* [Task item] Word for word, copy every line of the data.

________________________________________

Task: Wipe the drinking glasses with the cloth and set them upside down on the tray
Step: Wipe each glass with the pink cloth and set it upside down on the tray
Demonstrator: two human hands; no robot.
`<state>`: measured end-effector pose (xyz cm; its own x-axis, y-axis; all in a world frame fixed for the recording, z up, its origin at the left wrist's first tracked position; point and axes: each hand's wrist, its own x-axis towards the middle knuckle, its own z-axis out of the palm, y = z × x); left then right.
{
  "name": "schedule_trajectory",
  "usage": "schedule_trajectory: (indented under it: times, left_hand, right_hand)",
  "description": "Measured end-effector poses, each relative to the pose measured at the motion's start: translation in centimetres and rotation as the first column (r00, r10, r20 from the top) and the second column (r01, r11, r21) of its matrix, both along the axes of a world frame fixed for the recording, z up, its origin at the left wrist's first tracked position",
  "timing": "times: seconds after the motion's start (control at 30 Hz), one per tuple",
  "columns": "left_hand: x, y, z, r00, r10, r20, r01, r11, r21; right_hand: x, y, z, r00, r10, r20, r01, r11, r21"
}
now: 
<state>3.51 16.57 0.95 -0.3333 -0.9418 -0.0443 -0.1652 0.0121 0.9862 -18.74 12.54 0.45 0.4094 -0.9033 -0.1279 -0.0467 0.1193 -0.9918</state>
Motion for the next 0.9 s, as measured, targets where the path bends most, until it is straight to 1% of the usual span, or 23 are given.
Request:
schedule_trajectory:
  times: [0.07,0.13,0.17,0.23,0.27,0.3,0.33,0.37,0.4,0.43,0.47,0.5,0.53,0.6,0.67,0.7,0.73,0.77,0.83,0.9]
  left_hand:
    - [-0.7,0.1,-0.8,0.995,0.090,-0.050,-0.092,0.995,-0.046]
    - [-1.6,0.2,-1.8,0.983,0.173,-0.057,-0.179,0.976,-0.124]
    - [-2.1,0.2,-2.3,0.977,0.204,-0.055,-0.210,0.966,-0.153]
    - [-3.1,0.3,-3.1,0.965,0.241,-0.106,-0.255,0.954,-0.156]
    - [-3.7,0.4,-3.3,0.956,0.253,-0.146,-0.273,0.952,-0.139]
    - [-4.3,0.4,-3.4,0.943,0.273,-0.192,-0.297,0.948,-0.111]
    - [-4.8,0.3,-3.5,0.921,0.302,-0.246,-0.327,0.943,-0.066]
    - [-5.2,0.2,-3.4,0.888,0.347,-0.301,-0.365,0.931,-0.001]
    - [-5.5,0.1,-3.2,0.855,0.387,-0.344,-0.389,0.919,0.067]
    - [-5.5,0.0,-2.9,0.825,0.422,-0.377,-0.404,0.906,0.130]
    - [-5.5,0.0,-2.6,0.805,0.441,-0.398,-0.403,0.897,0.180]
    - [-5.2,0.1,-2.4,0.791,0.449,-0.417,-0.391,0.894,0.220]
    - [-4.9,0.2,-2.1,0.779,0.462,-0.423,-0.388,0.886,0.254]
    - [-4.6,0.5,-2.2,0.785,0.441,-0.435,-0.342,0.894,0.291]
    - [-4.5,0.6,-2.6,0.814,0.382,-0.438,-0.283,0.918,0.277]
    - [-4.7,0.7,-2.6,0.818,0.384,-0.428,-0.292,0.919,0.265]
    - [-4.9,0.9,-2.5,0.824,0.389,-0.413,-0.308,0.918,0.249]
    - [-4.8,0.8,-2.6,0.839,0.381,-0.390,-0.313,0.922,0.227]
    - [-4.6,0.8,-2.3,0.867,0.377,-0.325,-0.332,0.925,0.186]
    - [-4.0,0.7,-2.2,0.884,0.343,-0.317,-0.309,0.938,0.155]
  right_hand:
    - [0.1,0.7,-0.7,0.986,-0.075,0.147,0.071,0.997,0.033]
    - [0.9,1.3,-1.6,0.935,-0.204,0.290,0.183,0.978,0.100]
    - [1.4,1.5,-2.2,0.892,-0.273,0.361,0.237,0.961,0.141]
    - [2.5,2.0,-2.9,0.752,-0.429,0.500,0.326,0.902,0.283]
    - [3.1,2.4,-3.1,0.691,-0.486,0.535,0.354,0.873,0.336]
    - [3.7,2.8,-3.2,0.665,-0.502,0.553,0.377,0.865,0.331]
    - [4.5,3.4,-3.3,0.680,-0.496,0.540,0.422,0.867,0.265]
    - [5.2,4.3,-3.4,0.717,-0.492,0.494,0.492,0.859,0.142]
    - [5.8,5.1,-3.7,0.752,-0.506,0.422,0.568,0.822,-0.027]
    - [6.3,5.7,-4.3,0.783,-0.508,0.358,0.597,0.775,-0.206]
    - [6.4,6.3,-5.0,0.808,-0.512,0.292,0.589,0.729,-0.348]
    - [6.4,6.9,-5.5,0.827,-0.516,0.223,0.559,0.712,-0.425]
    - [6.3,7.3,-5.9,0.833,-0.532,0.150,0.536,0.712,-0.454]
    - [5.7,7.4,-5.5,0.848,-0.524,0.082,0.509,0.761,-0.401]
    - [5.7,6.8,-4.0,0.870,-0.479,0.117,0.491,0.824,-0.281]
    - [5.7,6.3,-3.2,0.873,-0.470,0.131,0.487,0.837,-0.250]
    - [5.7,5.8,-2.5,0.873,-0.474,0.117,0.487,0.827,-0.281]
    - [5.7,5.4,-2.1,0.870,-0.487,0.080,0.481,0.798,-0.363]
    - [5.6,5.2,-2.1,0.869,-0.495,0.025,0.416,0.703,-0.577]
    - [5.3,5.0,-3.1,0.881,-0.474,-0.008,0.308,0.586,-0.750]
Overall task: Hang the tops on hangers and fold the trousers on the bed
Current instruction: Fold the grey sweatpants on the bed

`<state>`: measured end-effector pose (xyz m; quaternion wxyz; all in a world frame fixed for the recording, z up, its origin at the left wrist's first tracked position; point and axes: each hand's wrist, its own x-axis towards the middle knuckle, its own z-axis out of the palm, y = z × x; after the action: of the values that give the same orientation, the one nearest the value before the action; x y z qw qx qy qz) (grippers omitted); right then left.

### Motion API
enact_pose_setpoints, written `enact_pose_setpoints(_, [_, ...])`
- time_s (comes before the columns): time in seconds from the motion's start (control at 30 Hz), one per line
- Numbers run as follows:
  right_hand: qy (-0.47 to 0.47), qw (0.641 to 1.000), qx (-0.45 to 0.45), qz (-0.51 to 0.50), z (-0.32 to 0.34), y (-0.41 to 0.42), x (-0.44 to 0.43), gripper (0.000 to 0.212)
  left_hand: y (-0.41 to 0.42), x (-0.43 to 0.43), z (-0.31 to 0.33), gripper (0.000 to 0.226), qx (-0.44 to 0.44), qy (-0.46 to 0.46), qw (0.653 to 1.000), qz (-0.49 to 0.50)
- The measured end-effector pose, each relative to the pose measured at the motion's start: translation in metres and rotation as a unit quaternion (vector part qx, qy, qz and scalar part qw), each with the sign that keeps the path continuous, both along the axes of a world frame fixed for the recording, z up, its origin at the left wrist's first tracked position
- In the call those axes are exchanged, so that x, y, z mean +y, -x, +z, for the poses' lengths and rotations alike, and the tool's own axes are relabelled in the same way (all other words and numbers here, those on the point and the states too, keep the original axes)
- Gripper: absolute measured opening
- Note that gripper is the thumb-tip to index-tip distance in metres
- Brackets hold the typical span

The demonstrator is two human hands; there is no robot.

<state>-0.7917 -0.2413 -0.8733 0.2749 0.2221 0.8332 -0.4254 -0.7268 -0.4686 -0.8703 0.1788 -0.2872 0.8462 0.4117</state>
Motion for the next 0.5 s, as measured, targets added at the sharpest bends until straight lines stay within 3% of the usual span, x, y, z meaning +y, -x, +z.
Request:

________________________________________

* [Result of the task]
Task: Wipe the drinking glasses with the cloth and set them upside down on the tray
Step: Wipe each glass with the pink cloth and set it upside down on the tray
Demonstrator: two human hands; no robot.
`<state>`: measured end-effector pose (xyz cm; its own x-axis, y-axis; all in a world frame fixed for the recording, z up, its origin at the left wrist's first tracked position; point and axes: each hand's wrist, its own x-axis towards the middle knuckle, its own z-axis out of the palm, y = z × x); left then right.
{
  "name": "schedule_trajectory",
  "usage": "schedule_trajectory: (indented under it: times, left_hand, right_hand)",
  "description": "Measured end-effector poses, each relative to the pose measured at the motion's start: translation in centimetres and rotation as the first column (r00, r10, r20 from the top) and the second column (r01, r11, r21) of its matrix, both along the axes of a world frame fixed for the recording, z up, its origin at the left wrist's first tracked position",
  "timing": "times: seconds after the motion's start (control at 30 Hz), one per tuple",
  "columns": "left_hand: x, y, z, r00, r10, r20, r01, r11, r21; right_hand: x, y, z, r00, r10, r20, r01, r11, r21"
}
now: 
<state>3.51 16.57 0.95 -0.3333 -0.9418 -0.0443 -0.1652 0.0121 0.9862 -18.74 12.54 0.45 0.4094 -0.9033 -0.1279 -0.0467 0.1193 -0.9918</state>
Motion for the next 0.9 s, as measured, targets where the path bends most, until it is straight to 1% of the usual span, or 23 are given.
Request:
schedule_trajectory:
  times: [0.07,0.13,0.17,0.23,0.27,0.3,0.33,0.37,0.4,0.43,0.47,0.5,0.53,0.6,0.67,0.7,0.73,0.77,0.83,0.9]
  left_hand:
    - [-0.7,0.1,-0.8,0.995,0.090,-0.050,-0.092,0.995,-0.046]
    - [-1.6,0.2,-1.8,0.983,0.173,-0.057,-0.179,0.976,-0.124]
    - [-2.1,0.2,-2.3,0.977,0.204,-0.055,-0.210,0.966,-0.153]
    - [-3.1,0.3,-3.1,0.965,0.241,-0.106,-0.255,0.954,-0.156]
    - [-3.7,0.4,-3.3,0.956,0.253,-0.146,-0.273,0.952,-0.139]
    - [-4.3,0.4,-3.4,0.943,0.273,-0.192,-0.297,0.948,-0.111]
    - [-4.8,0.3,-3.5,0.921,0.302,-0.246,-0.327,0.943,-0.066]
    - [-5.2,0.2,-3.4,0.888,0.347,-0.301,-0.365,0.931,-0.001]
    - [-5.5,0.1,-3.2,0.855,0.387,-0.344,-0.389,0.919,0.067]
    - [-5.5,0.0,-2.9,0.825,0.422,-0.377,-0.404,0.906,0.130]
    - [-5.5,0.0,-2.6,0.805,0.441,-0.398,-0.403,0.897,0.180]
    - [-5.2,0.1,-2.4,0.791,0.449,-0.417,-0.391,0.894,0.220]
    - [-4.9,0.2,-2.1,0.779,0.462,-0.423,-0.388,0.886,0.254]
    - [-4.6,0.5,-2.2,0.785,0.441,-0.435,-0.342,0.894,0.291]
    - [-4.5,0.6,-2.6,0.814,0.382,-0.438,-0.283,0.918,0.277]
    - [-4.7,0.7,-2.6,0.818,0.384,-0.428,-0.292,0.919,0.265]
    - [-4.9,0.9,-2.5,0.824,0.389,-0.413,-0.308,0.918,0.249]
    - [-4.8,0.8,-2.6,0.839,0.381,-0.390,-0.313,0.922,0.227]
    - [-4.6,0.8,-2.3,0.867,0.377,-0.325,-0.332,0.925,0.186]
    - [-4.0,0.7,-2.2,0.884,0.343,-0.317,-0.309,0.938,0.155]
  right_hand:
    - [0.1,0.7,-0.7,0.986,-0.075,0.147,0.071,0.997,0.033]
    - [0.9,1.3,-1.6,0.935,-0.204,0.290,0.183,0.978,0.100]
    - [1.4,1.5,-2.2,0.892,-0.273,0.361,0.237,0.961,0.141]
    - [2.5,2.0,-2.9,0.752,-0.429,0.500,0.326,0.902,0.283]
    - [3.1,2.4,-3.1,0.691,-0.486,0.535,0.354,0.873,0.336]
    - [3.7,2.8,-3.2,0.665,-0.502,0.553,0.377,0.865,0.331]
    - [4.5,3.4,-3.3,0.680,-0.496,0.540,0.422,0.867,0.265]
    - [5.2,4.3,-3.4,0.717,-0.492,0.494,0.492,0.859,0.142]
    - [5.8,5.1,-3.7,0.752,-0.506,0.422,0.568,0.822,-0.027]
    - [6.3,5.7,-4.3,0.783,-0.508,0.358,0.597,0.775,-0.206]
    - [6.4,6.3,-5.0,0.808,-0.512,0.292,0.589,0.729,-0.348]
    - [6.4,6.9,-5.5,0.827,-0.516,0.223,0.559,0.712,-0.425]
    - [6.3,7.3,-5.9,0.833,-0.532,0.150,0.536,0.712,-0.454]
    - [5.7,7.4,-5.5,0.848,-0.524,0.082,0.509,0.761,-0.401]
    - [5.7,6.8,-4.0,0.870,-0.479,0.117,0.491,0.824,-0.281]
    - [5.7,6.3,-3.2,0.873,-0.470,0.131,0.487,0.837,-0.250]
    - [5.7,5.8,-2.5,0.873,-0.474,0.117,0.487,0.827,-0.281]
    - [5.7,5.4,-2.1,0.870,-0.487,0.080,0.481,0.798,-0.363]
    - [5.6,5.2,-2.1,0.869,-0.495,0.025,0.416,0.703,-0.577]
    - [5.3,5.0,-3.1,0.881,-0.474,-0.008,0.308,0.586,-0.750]
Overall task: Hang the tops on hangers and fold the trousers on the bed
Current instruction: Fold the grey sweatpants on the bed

`<state>`: measured end-effector pose (xyz m; quaternion wxyz; all in a world frame fixed for the recording, z up, its origin at the left wrist's first tracked position; point and axes: each hand's wrist, its own x-axis towards the middle knuckle, its own z-axis out of the palm, y = z × x; after the action: of the values that give the same orientation, the one nearest the value before the action; x y z qw qx qy qz) (grippers omitted); right then left.

### Motion API
enact_pose_setpoints, written `enact_pose_setpoints(_, [_, ...])`
- time_s (comes before the columns): time in seconds from the motion's start (control at 30 Hz), one per line
- Numbers run as follows:
  right_hand: qy (-0.47 to 0.47), qw (0.641 to 1.000), qx (-0.45 to 0.45), qz (-0.51 to 0.50), z (-0.32 to 0.34), y (-0.41 to 0.42), x (-0.44 to 0.43), gripper (0.000 to 0.212)
  left_hand: y (-0.41 to 0.42), x (-0.43 to 0.43), z (-0.31 to 0.33), gripper (0.000 to 0.226), qx (-0.44 to 0.44), qy (-0.46 to 0.46), qw (0.653 to 1.000), qz (-0.49 to 0.50)
- The measured end-effector pose, each relative to the pose measured at the motion's start: translation in metres and rotation as a unit quaternion (vector part qx, qy, qz and scalar part qw), each with the sign that keeps the path continuous, both along the axes of a world frame fixed for the recording, z up, its origin at the left wrist's first tracked position
- In the call those axes are exchanged, so that x, y, z mean +y, -x, +z, for the poses' lengths and rotations alike, and the tool's own axes are relabelled in the same way (all other words and numbers here, those on the point and the states too, keep the original axes)
- Gripper: absolute measured opening
- Note that gripper is the thumb-tip to index-tip distance in metres
- Brackets hold the typical span

The demonstrator is two human hands; there is no robot.

<state>-0.7917 -0.2413 -0.8733 0.2749 0.2221 0.8332 -0.4254 -0.7268 -0.4686 -0.8703 0.1788 -0.2872 0.8462 0.4117</state>
Motion for the next 0.5 s, as measured, targets added at the sharpest bends until straight lines stay within 3% of the usual span, x, y, z meaning +y, -x, +z.
Request:

The exercise ends with this answer.